### Material provided
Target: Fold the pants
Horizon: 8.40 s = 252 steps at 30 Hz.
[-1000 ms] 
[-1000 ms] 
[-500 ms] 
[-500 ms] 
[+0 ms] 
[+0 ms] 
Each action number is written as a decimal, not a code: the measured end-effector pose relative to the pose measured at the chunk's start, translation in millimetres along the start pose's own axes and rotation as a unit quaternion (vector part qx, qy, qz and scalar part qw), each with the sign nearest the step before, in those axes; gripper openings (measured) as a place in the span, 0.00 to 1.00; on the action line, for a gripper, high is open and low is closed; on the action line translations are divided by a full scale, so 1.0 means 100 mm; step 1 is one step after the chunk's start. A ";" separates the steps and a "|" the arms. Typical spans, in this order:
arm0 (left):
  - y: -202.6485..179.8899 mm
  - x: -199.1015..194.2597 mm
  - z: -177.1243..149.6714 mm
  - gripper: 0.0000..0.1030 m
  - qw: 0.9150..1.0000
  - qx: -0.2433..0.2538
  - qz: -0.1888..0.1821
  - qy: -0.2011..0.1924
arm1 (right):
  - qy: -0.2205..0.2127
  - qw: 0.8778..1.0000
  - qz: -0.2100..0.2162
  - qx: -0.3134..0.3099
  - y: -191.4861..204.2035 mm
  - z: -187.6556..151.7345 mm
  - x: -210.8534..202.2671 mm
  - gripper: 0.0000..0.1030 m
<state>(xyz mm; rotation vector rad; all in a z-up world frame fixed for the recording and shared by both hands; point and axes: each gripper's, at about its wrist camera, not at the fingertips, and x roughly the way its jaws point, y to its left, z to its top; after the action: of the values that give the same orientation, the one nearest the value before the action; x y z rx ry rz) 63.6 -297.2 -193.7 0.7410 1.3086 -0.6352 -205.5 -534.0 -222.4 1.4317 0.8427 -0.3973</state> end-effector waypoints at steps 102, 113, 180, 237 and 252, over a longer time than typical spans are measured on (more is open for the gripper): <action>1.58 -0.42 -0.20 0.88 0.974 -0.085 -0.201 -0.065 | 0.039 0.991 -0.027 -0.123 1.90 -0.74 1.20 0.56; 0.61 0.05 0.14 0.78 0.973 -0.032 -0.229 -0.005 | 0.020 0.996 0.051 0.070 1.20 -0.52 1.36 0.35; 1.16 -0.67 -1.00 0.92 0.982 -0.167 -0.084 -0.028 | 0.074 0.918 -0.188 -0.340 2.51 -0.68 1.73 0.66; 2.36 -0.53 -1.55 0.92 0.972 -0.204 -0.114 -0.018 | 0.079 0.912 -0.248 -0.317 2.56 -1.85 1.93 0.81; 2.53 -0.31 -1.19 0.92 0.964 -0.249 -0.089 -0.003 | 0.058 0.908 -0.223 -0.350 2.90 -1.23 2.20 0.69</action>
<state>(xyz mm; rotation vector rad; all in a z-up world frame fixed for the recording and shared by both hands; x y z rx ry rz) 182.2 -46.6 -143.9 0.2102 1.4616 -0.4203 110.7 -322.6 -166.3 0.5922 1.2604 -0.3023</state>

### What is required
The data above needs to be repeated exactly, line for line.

### Your solution
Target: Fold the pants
Horizon: 8.40 s = 252 steps at 30 Hz.
[-1000 ms] 
[-1000 ms] 
[-500 ms] 
[-500 ms] 
[+0 ms] 
[+0 ms] 
Each action number is written as a decimal, not a code: the measured end-effector pose relative to the pose measured at the chunk's start, translation in millimetres along the start pose's own axes and rotation as a unit quaternion (vector part qx, qy, qz and scalar part qw), each with the sign nearest the step before, in those axes; gripper openings (measured) as a place in the span, 0.00 to 1.00; on the action line, for a gripper, high is open and low is closed; on the action line translations are divided by a full scale, so 1.0 means 100 mm; step 1 is one step after the chunk's start. A ";" separates the steps and a "|" the arms. Typical spans, in this order:
arm0 (left):
  - y: -202.6485..179.8899 mm
  - x: -199.1015..194.2597 mm
  - z: -177.1243..149.6714 mm
  - gripper: 0.0000..0.1030 m
  - qw: 0.9150..1.0000
  - qx: -0.2433..0.2538
  - qz: -0.1888..0.1821
  - qy: -0.2011..0.1924
arm1 (right):
  - qy: -0.2205..0.2127
  - qw: 0.8778..1.0000
  - qz: -0.2100..0.2162
  - qx: -0.3134..0.3099
  - y: -191.4861..204.2035 mm
  - z: -187.6556..151.7345 mm
  - x: -210.8534..202.2671 mm
  - gripper: 0.0000..0.1030 m
<state>(xyz mm; rotation vector rad; all in a z-up world frame fixed for the recording and shared by both hands; point and axes: each gripper's, at about its wrist camera, not at the fingertips, and x roughly the way its jaws point, y to its left, z to its top; after the action: of the values that give the same orientation, the one nearest the value before the action; x y z rx ry rz) 63.6 -297.2 -193.7 0.7410 1.3086 -0.6352 -205.5 -534.0 -222.4 1.4317 0.8427 -0.3973</state> end-effector waypoints at steps 102, 113, 180, 237 and 252, over a longer time than typical spans are measured on (more is open for the gripper): <action>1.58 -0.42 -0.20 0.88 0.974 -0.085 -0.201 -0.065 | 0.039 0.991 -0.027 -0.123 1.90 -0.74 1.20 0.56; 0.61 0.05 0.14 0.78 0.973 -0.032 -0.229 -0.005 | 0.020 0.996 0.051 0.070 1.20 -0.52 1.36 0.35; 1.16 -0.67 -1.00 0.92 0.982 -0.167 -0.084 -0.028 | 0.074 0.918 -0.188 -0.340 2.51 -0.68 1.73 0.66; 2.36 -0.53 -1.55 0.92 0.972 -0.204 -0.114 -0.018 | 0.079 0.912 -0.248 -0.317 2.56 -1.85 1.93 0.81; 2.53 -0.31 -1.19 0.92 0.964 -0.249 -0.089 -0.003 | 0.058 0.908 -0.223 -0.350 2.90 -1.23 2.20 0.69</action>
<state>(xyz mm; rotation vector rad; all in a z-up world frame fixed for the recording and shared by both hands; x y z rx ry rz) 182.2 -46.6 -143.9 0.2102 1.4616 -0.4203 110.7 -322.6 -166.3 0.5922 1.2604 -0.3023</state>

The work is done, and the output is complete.